Maintain or increase lean body mass (skeletal muscle). Remember muscle is critical to both speed and endurance performance. From age 50 onwards muscle loss accelerates but there is a substantial amount of evidence that this is exacerbated by increased sedentarism (inactivity). Resistance training attenuates muscle mass loss.

Ageing is accompanied by reduced muscle mass and this has been mainly attributed to type II muscle fibre atrophy or reduction in size. It is unlikely that there is substantial muscle fibre loss however this remains to be elucidated. In older adults that have demonstrated substantial lean body mass loss and type II muscle fibre atrophy, prolonged resistance training has demonstrated significant increased muscle mass and this was shown to occur exclusively in type II muscle fibres. Nonetheless, some research has shown both type I and type II muscle fibre hypertrophy so more data is required to ascertain whether such things as age, gender, training status and training program parameters, affect muscle fibre changes and responsiveness to resistance training exercise (see links 1, 2, 3, 4, 5, 6).

Increased muscular strength, power and speed. Research investigating the effects of progressive resistance training programs demonstrate that muscle strength, power and speed improve, and in many case, quite impressively. In fact, even in nonagenarians, skeletal muscle strength and functional mobility assessed by a gait velocity test improved dramatically (>170% and 48% increase, respectively) after only 8 weeks of resistance training.
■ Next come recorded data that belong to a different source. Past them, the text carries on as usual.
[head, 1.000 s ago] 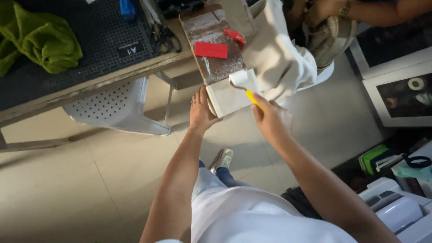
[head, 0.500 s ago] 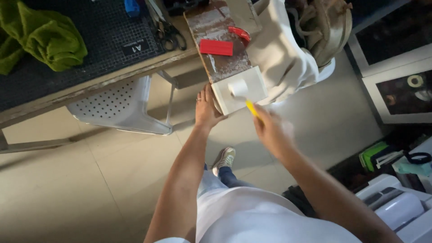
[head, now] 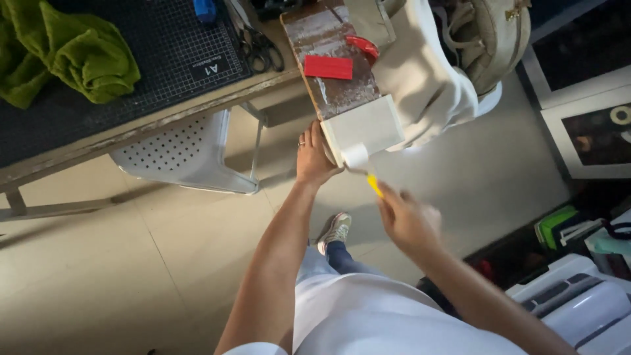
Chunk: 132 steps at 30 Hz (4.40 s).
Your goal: The person uses a small roller to paint a white block and then carefully applies and smooths a blue sheet onto a wooden block.
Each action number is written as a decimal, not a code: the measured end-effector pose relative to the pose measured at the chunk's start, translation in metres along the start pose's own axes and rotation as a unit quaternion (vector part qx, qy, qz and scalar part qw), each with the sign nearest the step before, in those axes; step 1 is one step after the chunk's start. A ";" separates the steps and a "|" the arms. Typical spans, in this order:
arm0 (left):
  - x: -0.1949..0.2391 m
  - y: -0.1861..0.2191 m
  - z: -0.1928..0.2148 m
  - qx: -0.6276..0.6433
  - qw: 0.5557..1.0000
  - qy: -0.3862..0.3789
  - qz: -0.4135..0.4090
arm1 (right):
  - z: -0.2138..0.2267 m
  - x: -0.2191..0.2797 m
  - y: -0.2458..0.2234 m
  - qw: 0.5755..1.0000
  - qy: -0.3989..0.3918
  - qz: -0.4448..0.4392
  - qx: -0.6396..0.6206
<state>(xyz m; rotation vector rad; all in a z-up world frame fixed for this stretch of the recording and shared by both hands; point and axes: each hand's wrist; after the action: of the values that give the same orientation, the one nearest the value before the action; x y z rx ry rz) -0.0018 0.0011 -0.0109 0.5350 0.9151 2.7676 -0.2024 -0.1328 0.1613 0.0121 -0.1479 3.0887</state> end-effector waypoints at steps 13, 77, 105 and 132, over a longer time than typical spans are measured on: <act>-0.001 0.000 -0.004 -0.047 0.998 -0.024 0.033 | -0.003 0.018 -0.015 0.998 0.049 0.025 0.003; -0.003 -0.019 -0.022 -0.042 0.997 0.052 -0.027 | 0.090 -0.198 0.255 0.940 -0.272 0.163 -0.127; 0.005 0.007 0.006 -0.074 0.996 -0.002 0.051 | 0.017 -0.101 0.247 0.924 -0.015 0.348 -0.161; 0.009 0.005 0.007 -0.031 0.999 0.008 0.012 | -0.032 -0.065 0.169 0.973 0.105 0.100 -0.179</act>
<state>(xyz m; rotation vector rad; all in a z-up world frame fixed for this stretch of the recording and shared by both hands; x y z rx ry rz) -0.0079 0.0037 0.0000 0.5187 0.8278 2.8150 -0.1464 -0.3005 0.1129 -0.3619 -0.7343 3.1781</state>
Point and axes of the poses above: each hand's wrist, its own x-axis away from the middle knuckle, its own z-axis out of the back of the hand, y = z × x, and after that the axes turned 15 degrees about z, right-handed
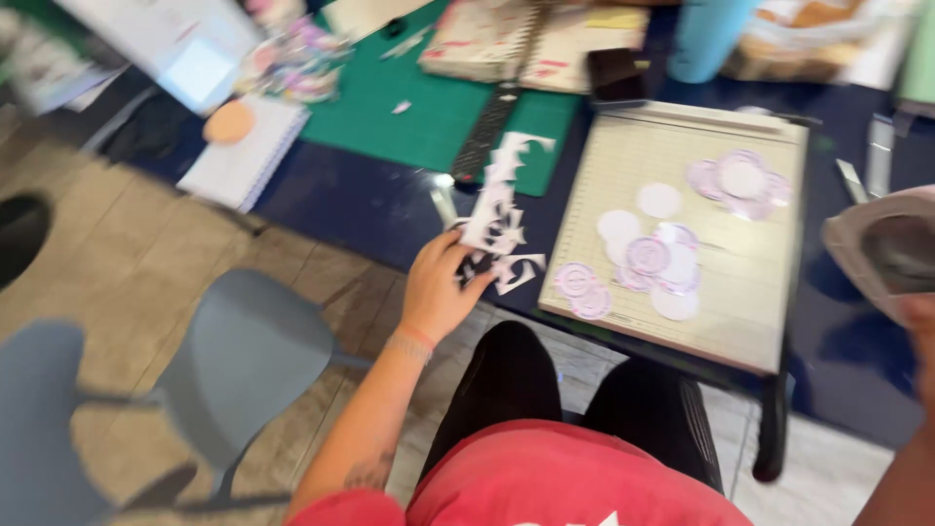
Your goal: Using a manual circle punch and scissors to cut out printed labels from paper
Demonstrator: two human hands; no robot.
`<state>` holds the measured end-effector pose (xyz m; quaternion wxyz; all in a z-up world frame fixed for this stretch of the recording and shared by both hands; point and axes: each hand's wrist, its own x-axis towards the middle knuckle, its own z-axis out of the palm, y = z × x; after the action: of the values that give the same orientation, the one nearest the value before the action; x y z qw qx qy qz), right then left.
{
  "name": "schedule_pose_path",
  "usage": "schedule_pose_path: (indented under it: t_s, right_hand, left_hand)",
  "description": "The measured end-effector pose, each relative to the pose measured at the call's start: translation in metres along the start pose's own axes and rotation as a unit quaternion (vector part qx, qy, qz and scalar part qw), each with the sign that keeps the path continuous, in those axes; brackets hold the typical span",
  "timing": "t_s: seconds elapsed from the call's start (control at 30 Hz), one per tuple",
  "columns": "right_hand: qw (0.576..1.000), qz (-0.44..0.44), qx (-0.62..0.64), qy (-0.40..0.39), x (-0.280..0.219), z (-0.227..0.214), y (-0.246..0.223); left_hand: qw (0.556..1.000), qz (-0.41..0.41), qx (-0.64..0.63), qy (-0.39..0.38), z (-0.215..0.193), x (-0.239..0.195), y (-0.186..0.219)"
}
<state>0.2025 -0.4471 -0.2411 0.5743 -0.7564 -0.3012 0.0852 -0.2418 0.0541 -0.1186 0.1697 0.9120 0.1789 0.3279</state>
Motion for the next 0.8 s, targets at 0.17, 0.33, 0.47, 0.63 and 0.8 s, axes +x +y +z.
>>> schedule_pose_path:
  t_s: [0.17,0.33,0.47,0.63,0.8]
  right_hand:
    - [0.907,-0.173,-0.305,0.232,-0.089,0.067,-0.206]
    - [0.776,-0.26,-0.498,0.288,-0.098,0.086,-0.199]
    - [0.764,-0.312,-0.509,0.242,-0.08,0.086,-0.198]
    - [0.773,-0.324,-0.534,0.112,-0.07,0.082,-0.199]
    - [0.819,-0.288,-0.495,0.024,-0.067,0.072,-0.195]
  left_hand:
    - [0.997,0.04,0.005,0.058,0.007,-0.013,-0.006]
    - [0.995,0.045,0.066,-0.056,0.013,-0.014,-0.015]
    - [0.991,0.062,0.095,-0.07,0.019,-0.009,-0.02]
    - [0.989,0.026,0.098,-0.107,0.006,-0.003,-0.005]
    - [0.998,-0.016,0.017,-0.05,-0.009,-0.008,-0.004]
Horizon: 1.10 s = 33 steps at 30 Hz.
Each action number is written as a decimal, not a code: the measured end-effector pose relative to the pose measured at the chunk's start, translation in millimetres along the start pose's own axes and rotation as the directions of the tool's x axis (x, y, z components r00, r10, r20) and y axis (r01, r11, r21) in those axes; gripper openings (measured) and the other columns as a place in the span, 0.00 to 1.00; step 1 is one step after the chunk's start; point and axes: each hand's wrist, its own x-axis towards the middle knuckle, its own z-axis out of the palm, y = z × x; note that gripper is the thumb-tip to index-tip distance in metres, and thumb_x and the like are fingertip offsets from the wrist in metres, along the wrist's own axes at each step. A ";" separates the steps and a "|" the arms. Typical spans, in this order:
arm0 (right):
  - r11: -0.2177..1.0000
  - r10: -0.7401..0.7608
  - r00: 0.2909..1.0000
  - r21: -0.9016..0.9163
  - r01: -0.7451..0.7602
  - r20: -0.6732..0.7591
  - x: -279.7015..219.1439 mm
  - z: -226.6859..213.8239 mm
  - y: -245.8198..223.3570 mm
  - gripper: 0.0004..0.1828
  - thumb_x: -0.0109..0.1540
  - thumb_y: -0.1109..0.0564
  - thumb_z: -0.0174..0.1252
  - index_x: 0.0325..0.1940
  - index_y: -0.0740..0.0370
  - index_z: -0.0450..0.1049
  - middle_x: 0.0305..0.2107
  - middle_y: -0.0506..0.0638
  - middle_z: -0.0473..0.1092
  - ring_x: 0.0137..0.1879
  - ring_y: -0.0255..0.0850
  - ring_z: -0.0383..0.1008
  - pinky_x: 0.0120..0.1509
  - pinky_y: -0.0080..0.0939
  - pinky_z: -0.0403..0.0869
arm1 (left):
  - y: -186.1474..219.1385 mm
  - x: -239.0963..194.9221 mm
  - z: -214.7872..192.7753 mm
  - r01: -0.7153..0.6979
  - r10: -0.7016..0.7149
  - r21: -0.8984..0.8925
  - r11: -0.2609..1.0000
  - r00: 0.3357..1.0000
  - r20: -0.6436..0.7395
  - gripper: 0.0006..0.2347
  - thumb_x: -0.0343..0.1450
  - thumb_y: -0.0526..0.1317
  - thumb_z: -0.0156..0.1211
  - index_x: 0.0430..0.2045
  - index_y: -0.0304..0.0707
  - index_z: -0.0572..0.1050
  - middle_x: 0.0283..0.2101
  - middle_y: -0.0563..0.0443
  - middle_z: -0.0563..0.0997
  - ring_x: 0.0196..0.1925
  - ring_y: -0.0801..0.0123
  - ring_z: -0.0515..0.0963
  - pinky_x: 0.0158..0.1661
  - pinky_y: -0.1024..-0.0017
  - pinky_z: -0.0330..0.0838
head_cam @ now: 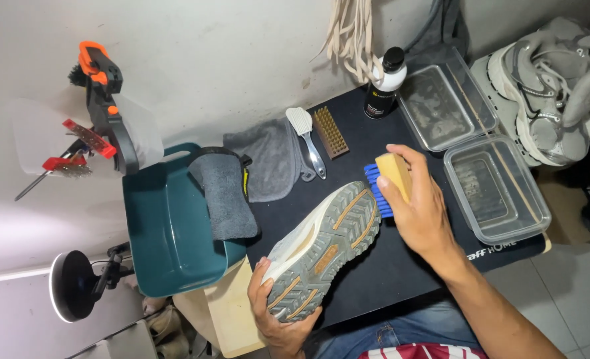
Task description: The person scrubs the sole of a sneaker using a blue brush. They hold the shoe with one hand and scrub the tread pattern and edges with the other hand, focusing on the bottom surface throughout the clip.
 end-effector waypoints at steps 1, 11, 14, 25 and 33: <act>1.000 -0.008 1.000 0.000 0.008 0.001 6.8 4.0 3.1 0.30 0.64 0.41 0.48 0.69 0.52 0.62 0.60 0.51 0.69 0.59 0.50 0.72 0.61 0.50 0.67 | -0.4 -0.9 0.5 -0.002 0.002 0.002 1.000 1.000 -0.007 0.38 0.60 0.45 0.77 0.61 0.41 0.57 0.65 0.29 0.67 0.68 0.38 0.72 0.69 0.44 0.70; 0.925 -0.375 0.926 -0.048 0.376 0.034 -66.4 37.7 -9.1 0.20 0.68 0.52 0.49 0.62 0.60 0.64 0.50 0.58 0.68 0.52 0.51 0.75 0.52 0.48 0.75 | 4.1 0.9 4.2 0.044 -0.043 0.032 0.999 0.999 -0.025 0.37 0.63 0.51 0.74 0.62 0.41 0.57 0.65 0.28 0.68 0.67 0.39 0.73 0.66 0.47 0.73; 0.934 -0.357 0.923 0.062 0.352 0.141 -62.9 30.2 5.3 0.21 0.67 0.47 0.49 0.61 0.57 0.65 0.51 0.55 0.70 0.55 0.48 0.75 0.56 0.46 0.75 | 2.1 -1.1 6.6 0.026 -0.022 0.090 0.996 0.999 -0.046 0.38 0.63 0.52 0.74 0.62 0.40 0.56 0.64 0.28 0.69 0.66 0.40 0.74 0.64 0.50 0.75; 0.986 0.125 0.992 0.113 -0.125 0.010 -23.2 24.0 18.7 0.27 0.65 0.42 0.44 0.67 0.50 0.58 0.56 0.53 0.67 0.55 0.50 0.70 0.60 0.49 0.65 | 6.8 0.4 7.4 0.049 -0.041 0.149 0.988 0.998 -0.052 0.39 0.63 0.52 0.74 0.62 0.40 0.55 0.64 0.28 0.70 0.64 0.41 0.76 0.60 0.55 0.79; 0.979 0.175 0.918 0.038 -0.201 0.357 -66.0 11.1 4.1 0.28 0.61 0.39 0.49 0.64 0.45 0.58 0.52 0.46 0.71 0.35 0.43 0.78 0.42 0.43 0.77 | 8.2 0.4 10.9 0.039 -0.031 0.115 0.993 0.997 -0.070 0.39 0.63 0.51 0.75 0.63 0.38 0.55 0.63 0.25 0.69 0.64 0.40 0.75 0.61 0.54 0.78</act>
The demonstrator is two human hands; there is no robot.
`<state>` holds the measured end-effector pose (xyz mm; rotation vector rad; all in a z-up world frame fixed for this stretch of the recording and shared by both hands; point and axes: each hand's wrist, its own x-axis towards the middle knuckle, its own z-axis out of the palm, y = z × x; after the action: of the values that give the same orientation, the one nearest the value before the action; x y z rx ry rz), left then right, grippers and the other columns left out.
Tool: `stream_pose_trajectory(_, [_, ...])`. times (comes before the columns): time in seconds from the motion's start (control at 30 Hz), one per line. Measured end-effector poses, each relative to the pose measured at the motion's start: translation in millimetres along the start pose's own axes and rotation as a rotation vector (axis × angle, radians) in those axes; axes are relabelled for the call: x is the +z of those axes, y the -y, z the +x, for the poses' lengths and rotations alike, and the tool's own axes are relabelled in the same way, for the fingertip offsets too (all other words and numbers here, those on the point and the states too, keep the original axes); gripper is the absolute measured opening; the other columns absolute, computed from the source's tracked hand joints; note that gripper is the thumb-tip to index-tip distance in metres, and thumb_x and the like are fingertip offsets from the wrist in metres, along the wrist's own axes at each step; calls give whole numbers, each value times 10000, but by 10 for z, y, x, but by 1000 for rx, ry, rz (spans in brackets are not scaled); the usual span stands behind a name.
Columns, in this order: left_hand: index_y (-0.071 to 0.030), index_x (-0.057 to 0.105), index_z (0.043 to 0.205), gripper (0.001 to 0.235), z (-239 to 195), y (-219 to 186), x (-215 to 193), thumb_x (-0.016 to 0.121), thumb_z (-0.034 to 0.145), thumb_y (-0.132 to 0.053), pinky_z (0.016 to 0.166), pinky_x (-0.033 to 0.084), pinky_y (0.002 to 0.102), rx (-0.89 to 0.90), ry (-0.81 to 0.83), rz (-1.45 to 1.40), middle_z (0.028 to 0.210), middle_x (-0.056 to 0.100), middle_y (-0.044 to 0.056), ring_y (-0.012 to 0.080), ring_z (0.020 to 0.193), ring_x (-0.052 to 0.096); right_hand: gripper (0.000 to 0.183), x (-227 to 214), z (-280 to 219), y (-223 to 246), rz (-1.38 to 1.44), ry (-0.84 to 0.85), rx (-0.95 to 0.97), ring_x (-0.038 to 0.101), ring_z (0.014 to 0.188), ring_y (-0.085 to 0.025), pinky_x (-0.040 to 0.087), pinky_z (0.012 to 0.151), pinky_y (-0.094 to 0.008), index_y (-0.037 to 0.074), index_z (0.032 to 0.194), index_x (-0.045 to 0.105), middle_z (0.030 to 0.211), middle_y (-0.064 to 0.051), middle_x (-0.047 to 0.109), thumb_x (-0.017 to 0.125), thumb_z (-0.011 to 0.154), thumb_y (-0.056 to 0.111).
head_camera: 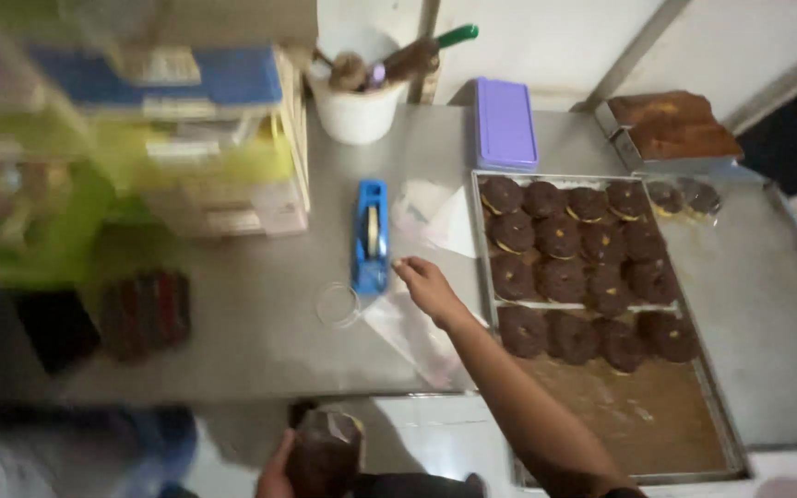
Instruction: The person places individual chocolate-covered donuts into plastic bags, folds the bags, and uses a tape dispenser to seal them.
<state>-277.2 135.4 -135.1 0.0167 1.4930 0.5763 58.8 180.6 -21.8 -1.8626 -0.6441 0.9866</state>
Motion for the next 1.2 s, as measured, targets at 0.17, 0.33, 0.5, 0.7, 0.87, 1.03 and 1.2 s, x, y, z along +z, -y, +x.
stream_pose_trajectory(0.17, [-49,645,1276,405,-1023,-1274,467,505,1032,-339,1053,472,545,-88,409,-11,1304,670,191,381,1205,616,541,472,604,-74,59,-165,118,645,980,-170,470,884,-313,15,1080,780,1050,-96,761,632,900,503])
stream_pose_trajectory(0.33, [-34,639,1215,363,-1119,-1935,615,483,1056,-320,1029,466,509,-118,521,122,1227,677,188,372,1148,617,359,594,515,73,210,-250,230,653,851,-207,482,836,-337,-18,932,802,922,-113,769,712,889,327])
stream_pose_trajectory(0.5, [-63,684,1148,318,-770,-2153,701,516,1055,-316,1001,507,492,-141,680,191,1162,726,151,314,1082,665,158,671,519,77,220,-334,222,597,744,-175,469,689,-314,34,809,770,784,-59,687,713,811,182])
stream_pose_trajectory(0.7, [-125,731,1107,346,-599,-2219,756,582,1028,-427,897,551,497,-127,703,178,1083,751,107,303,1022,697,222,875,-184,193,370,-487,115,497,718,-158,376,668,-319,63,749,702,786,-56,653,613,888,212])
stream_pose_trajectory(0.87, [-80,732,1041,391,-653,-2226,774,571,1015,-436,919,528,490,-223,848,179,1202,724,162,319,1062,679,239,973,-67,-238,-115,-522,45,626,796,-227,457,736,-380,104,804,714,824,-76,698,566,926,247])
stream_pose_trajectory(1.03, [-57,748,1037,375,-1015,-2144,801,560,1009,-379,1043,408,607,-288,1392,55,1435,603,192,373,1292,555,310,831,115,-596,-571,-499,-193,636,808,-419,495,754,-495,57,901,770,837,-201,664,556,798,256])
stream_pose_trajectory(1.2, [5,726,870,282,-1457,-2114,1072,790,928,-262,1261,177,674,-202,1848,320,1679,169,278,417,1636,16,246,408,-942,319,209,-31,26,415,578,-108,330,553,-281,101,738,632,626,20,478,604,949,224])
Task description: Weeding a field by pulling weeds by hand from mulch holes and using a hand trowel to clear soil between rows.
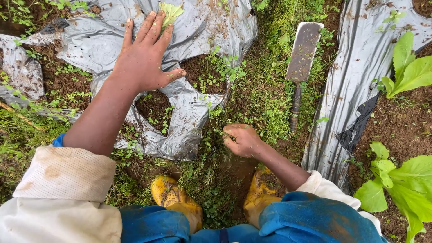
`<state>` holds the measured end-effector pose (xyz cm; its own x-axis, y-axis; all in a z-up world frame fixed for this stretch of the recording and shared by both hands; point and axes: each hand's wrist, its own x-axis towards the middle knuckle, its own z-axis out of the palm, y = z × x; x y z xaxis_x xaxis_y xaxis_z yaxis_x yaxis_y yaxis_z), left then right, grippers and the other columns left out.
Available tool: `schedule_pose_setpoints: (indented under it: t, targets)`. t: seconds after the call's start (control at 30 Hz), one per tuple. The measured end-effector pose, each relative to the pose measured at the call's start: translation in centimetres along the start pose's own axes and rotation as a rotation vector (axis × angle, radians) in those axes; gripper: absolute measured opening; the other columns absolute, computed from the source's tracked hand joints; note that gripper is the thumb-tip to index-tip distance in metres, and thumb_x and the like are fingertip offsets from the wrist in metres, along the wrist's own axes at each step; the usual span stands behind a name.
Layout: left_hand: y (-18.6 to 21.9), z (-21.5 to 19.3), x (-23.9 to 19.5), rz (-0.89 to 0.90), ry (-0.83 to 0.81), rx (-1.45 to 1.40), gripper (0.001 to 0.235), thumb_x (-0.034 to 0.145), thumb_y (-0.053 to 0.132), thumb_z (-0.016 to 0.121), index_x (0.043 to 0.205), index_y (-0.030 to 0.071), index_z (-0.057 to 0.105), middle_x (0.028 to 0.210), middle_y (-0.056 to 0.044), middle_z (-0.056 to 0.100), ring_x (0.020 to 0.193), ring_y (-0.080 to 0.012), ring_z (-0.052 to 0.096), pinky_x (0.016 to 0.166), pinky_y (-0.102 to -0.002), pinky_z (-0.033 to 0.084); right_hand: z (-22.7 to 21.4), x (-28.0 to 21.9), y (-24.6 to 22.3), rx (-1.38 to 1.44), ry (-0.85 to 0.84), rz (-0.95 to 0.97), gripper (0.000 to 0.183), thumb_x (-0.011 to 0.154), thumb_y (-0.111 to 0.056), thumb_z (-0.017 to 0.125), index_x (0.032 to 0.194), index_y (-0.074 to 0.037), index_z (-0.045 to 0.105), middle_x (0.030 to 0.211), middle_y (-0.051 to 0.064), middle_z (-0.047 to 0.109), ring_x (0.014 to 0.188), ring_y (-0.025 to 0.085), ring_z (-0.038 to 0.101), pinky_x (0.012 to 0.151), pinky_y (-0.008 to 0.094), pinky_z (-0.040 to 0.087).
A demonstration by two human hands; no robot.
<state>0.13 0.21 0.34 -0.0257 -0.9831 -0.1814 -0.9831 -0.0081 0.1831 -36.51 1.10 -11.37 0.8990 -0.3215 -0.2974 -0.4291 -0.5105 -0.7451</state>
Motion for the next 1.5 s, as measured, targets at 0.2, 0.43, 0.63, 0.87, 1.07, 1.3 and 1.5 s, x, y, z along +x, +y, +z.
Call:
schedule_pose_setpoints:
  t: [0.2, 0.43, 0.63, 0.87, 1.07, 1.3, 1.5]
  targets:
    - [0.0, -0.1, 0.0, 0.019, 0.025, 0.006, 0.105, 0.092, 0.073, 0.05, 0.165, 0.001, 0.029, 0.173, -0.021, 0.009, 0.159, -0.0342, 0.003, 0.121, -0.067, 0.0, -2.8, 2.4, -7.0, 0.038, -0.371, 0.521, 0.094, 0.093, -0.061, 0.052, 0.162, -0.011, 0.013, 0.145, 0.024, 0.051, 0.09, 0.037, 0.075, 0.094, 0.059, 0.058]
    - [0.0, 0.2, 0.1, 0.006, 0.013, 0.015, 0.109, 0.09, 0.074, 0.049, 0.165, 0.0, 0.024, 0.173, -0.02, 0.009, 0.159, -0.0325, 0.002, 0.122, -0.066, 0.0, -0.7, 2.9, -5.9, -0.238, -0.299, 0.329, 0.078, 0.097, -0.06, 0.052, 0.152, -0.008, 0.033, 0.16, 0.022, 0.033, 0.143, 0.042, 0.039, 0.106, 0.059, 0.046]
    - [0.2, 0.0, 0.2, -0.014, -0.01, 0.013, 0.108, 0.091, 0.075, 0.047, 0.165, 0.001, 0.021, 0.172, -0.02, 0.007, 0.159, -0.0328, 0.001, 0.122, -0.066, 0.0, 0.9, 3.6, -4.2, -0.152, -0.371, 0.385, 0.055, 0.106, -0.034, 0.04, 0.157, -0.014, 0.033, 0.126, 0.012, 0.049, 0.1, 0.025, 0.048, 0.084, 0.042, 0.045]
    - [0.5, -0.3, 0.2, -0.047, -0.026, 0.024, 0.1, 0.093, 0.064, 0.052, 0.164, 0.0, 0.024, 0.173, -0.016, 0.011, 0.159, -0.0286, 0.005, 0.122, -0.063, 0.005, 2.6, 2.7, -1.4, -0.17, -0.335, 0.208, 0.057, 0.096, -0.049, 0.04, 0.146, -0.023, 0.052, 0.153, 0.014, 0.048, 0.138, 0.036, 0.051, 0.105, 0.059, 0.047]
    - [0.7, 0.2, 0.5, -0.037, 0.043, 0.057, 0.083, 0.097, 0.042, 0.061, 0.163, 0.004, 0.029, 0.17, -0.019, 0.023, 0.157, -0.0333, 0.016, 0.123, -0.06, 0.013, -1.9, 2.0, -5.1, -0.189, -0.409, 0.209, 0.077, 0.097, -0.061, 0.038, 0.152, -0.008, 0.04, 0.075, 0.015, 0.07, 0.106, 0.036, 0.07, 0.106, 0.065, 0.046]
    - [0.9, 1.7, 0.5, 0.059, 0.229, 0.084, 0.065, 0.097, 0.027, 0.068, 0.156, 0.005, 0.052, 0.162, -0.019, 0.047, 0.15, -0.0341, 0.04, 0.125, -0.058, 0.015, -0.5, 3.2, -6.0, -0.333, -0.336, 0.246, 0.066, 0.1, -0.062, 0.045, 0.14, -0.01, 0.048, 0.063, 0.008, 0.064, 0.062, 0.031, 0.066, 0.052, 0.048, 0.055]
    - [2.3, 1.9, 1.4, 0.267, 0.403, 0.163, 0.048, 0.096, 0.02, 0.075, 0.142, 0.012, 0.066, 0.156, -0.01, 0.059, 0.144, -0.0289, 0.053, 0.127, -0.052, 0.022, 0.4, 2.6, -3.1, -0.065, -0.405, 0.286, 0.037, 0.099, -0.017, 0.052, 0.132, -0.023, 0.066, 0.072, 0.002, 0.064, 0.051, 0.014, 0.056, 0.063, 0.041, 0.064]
As mentioned above, the significant atrophy that occurs with age in fast-twitch type II muscle fibres, directly impacts performance of activities that require speed. Resistance training can reverse some of this decline, restore some of the lost contractile protein of these critical muscle fibres, increase maximum skeletal muscle strength and therefore elicit substantial improvements in movement speed of various specific sporting skills.

Older athletes that are avoiding or not adjusting their program to allow a little time to perform some resistance training exercise are missing out on some incredible benefits (see links 1, 2, 3, 4, 5).

Lose body fat and get leaner. As outlined above, skeletal muscle mass decreases significantly from age 50 with concomitant decreases in resting metabolic rate (RMR). RMR is the largest component of total daily energy expenditure (TDEE) accounting for 60-80%. Whilst reductions in muscle mass account for a significant proportion of the accommodating changes in RMR, decreasing organ mass and decreases to specific metabolic rates of individual tissues also contribute to the decrease in RMR.

These age-related changes in RMR reduce TDEE. This may contribute to increased adiposity as we grow older given that energy intake to maintain body mass decreases proportionally to the degree of reduction in RMR and TDEE. In other words, if dietary habits and energy intake remains constant over time but RMR and TDEE decrease subsequent to the loss of skeletal muscle, positive energy balance may ensue and fat mass may therefore naturally increase.

Resistance training is well known for stimulating muscle hypertrophy or increasing skeletal muscle mass and has been shown to elicit reductions in fat mass in obesity during ad libitum diets. In contrast, aerobic exercise-induced weight loss consistently leads to reductions in lean body mass and RMR which may make the propensity of rebound fat gain more likely.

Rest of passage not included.